* **Brief**:
Search the entries below. Return every line that has "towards" in it.

Data extracted from a collection:

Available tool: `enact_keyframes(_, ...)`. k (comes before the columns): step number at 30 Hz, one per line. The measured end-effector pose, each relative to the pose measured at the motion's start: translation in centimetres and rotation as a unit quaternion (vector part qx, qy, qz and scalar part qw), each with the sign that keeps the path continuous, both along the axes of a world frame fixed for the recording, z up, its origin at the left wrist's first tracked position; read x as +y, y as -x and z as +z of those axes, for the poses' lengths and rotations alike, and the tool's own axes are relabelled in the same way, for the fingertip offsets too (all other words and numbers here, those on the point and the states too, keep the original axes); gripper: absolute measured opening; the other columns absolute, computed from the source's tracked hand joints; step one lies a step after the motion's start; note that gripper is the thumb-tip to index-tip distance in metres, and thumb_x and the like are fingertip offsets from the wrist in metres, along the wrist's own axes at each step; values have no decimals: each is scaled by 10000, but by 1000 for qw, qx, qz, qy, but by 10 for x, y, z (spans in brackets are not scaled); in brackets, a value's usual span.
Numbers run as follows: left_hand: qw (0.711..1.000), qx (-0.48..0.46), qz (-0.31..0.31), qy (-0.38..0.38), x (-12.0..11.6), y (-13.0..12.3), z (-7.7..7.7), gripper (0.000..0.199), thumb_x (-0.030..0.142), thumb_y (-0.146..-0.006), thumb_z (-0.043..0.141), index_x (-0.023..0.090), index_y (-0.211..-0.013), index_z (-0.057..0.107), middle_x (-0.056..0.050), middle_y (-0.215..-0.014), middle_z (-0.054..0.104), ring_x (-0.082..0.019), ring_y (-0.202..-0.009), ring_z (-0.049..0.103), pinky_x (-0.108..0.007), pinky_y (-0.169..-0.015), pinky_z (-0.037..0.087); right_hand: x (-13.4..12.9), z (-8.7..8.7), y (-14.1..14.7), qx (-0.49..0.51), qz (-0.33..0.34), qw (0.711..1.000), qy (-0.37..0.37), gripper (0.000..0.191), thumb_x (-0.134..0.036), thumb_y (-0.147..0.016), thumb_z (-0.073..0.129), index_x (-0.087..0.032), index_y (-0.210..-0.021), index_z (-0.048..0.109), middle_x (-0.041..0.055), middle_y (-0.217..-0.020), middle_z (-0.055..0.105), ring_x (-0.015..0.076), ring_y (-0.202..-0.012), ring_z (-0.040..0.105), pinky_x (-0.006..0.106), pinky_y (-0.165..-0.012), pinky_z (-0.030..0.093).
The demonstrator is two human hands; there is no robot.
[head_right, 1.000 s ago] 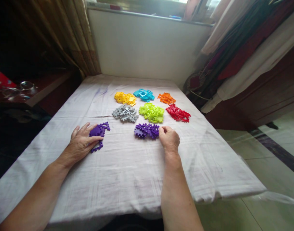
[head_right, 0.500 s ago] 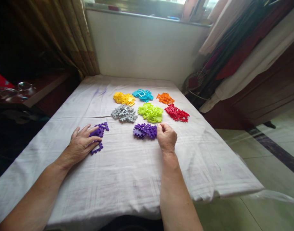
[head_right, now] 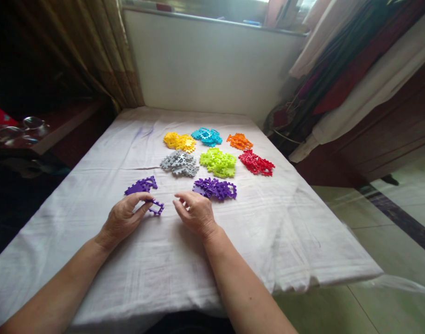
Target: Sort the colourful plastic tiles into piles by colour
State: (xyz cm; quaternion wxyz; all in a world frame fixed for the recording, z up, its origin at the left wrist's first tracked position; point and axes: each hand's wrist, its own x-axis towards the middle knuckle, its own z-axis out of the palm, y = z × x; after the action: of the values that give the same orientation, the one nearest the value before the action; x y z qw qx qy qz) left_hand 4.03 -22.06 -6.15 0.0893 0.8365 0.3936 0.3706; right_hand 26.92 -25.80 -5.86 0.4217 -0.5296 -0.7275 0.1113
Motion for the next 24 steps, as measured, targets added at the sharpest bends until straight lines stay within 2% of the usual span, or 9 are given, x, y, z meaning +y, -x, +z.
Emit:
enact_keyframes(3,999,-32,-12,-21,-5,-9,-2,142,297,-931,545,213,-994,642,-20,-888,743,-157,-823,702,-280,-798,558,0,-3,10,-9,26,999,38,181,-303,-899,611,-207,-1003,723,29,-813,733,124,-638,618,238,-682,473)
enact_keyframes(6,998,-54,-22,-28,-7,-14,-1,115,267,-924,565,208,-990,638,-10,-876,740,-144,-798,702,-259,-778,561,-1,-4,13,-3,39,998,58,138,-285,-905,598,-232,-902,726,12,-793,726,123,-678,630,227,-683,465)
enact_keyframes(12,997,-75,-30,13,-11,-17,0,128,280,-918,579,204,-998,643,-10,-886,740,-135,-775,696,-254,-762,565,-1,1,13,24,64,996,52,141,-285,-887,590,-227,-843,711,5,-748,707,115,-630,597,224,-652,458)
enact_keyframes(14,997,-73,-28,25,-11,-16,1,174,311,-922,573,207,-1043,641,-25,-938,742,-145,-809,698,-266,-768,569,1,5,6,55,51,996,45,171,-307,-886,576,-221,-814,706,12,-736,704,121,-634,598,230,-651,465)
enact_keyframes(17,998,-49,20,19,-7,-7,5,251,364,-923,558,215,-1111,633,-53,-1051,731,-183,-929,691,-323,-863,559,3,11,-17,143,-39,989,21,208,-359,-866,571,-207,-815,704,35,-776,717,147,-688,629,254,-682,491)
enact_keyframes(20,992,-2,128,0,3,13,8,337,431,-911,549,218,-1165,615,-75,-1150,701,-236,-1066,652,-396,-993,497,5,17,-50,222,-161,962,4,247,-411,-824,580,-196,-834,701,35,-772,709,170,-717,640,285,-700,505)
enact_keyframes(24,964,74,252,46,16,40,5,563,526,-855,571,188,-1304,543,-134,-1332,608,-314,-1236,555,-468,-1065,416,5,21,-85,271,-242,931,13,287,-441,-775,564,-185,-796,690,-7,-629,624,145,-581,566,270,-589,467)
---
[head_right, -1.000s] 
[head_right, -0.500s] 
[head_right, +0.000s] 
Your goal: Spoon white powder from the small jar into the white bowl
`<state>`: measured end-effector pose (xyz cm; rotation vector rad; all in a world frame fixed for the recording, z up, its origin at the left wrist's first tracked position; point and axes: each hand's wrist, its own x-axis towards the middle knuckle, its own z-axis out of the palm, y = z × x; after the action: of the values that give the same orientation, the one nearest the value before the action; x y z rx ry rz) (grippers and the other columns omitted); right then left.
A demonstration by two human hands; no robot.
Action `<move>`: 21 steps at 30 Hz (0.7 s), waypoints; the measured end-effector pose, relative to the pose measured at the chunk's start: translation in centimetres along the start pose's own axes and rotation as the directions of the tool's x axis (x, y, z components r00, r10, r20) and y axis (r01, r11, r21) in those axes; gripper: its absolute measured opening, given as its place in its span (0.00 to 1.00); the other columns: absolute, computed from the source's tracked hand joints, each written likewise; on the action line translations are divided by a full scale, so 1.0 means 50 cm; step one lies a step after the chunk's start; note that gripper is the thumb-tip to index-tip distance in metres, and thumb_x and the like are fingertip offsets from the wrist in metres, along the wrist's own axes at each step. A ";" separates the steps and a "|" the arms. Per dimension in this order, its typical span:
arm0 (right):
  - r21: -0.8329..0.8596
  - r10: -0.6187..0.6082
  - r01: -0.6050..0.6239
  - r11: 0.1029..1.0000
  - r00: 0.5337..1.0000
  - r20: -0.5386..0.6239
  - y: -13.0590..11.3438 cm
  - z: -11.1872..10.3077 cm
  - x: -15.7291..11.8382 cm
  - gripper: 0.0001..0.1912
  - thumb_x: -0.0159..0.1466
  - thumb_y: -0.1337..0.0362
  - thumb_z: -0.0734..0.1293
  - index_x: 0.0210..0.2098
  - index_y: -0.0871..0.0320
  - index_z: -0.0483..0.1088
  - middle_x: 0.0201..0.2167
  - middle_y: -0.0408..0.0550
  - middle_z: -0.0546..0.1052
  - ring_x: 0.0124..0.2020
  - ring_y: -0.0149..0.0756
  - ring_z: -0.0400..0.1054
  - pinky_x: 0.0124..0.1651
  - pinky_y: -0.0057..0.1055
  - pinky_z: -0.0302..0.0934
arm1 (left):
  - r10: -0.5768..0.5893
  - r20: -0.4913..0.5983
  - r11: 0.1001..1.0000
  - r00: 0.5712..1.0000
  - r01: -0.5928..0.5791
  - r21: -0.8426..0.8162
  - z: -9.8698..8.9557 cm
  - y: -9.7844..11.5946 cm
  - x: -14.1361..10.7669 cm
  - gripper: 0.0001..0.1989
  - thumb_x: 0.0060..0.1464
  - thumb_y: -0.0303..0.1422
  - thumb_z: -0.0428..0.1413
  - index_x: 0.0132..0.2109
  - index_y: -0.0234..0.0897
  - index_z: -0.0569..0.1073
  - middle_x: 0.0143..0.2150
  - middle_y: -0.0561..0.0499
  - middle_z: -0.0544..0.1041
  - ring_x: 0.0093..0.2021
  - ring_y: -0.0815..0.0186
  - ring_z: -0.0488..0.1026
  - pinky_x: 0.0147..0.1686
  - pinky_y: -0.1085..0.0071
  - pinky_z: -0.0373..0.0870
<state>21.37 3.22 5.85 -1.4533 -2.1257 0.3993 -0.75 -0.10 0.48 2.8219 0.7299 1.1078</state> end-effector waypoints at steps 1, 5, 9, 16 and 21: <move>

* **Finished exercise**:
State: (xyz cm; quaternion wxyz; all in a world frame fixed for the recording, z up, its origin at the left wrist's first tracked position; point and axes: each hand's wrist, its own x-axis towards the middle knuckle, its own z-axis out of the palm, y = z × x; after the action: of the values that give the same orientation, the one nearest the value before the action; x y z qw qx qy qz) left_hand 4.03 -22.06 -6.15 0.0893 0.8365 0.3936 0.3706; right_hand 26.92 -25.80 -5.86 0.4217 -0.5296 -0.7275 0.1113
`<state>`: measured end-effector pose (xyz cm; rotation vector rad; all in a world frame fixed for the recording, z up, its origin at the left wrist's first tracked position; point and axes: each hand's wrist, its own x-axis towards the middle knuckle, its own z-axis out of the palm, y = z × x; after the action: of the values that give the same orientation, the one nearest the value before the action; x y z rx ry rz) (grippers and the other columns omitted); right then left.

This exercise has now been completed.